In questi ultimi anni però le istituzioni hanno portato avanti con successo progetti volti al ritorno della Camaiola. Lei cosa ne pensa come produttore ?

Quest’uva, che nel passato veniva utilizzata soprattutto per dare colore e profumo ai vini, in quanto molto ricca di antociani e dal bouquet piacevolmente fruttato, oggi rappresenta la varietà che più di tutte riesce ad esprimere nel calice il territorio castelvenerese, estrema sintesi del concetto di terroir, inteso non solo come appartenenza al territorio di produzione, ma come un articolato mondo fatto di simboli, emozioni, legami sociali e culturali che non trovano piena espressione in un termine solo. Negli ultimi anni questo vitigno va riscuotendo un nuovo successo. Un successo di critica e di consumatori favorito dalle caratteristiche dei vino che da queste uve si ottengono. Vini moderni, perché leggeri e bevibili, godibili su tanti piatti tipici della cucina campana; vini antichi, per il loro essere profondamente radicati al territorio e a varie tecniche di vinificazione, gelosamente custodite da produttori con secolari storie enologiche familiari alle spalle.

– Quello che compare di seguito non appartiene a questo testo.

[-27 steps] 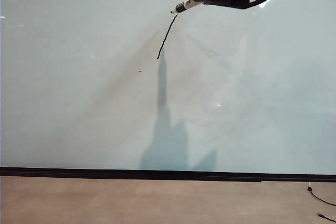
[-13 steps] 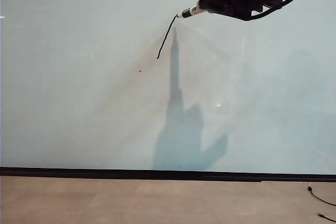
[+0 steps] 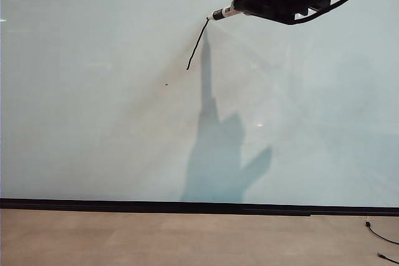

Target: Pick up the pen on the shelf to the right of the whiteboard and write the letter A.

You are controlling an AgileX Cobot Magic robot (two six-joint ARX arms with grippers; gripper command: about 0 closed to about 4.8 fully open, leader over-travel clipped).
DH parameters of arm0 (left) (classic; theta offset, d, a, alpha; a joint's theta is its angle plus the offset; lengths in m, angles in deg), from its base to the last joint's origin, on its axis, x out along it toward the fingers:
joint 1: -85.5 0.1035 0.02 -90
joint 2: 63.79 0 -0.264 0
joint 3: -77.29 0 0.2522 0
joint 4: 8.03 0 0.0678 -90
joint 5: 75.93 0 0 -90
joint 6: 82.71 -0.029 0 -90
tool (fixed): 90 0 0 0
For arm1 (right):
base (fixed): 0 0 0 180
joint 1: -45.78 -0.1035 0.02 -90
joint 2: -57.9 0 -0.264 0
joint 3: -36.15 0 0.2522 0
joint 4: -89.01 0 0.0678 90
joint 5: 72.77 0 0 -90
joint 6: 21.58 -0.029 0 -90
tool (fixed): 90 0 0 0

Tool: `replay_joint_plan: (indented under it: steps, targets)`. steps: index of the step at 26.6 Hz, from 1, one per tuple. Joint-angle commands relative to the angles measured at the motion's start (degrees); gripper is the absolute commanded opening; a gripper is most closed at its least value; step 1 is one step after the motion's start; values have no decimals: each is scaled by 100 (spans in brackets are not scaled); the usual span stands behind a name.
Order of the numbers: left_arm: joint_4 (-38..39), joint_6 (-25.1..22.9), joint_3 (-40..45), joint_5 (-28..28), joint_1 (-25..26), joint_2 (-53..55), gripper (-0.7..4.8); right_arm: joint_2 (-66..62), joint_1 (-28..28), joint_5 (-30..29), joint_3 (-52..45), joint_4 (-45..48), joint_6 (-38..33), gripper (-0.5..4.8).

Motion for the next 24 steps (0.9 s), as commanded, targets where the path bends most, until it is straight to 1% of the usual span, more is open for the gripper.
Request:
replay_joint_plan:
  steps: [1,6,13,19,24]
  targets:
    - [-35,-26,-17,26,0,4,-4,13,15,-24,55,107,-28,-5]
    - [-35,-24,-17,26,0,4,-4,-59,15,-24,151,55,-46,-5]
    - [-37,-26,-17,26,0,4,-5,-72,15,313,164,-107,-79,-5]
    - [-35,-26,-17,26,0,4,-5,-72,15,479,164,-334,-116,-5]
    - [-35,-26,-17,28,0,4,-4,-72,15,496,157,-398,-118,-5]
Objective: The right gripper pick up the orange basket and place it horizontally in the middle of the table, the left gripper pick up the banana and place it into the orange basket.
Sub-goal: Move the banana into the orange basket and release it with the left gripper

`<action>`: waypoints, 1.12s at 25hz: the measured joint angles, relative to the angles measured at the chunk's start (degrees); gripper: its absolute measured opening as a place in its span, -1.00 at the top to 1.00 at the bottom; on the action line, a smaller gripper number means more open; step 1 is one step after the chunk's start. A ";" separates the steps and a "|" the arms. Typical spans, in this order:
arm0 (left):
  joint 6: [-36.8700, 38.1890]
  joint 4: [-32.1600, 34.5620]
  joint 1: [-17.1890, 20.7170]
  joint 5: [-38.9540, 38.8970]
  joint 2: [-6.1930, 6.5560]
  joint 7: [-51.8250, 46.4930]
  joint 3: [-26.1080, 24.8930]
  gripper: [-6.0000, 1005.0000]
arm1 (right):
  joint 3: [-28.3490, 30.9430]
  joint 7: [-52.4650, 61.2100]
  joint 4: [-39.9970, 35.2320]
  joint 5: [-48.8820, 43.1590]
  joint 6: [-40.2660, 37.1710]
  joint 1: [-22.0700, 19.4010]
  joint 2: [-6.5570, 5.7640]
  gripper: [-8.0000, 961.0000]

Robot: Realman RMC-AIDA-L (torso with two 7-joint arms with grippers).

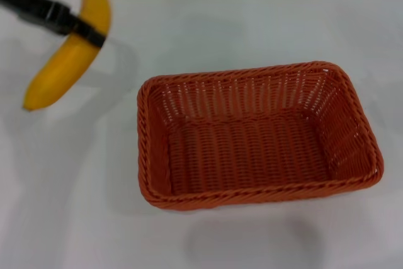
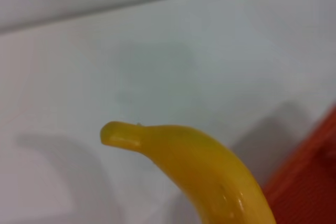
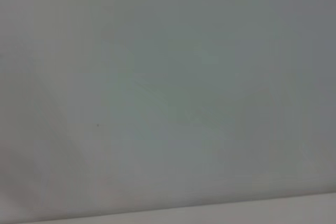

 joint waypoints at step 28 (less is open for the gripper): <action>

Sannio Città Europea del Vino 2019 è stato un enorme successo per tutti i Comuni del vostro territorio. La sua azienda come si è mossa in quel momento… direi storico per l’intera zona ?

Sannio Città Europea del Vino 2019 è stato un enorme successo per tutti i Comuni del vostro territorio. Come territorio e come singole aziende abbiamo partecipato alle tante iniziative del consorzio Tutela Vin del Sannio e dai comuni. C’è stata tanta attenzione mediatica e si sono svolti molti incontri intorno alla questione enoturismo e aree interne.

Castelvenere ha appena siglato un patto di gemellaggio con Procida Capitale della Cultura 2022. Che impatto può avere dal punto di vista del turismo del vino questa intesa tra l’isola flegrea e le aree interne della Campania?

Questo gemellaggio può esser un volano per l’enoturismo riuscire a veicolare il flusso di enoappassionati e non nelle aree interne che hanno poca visibilità, avviare una rete di piccoli comuni che hanno caratteristiche diverse ma stesse necessità. Di sicuro un gemellaggio utile e spero proficuo per entrambe.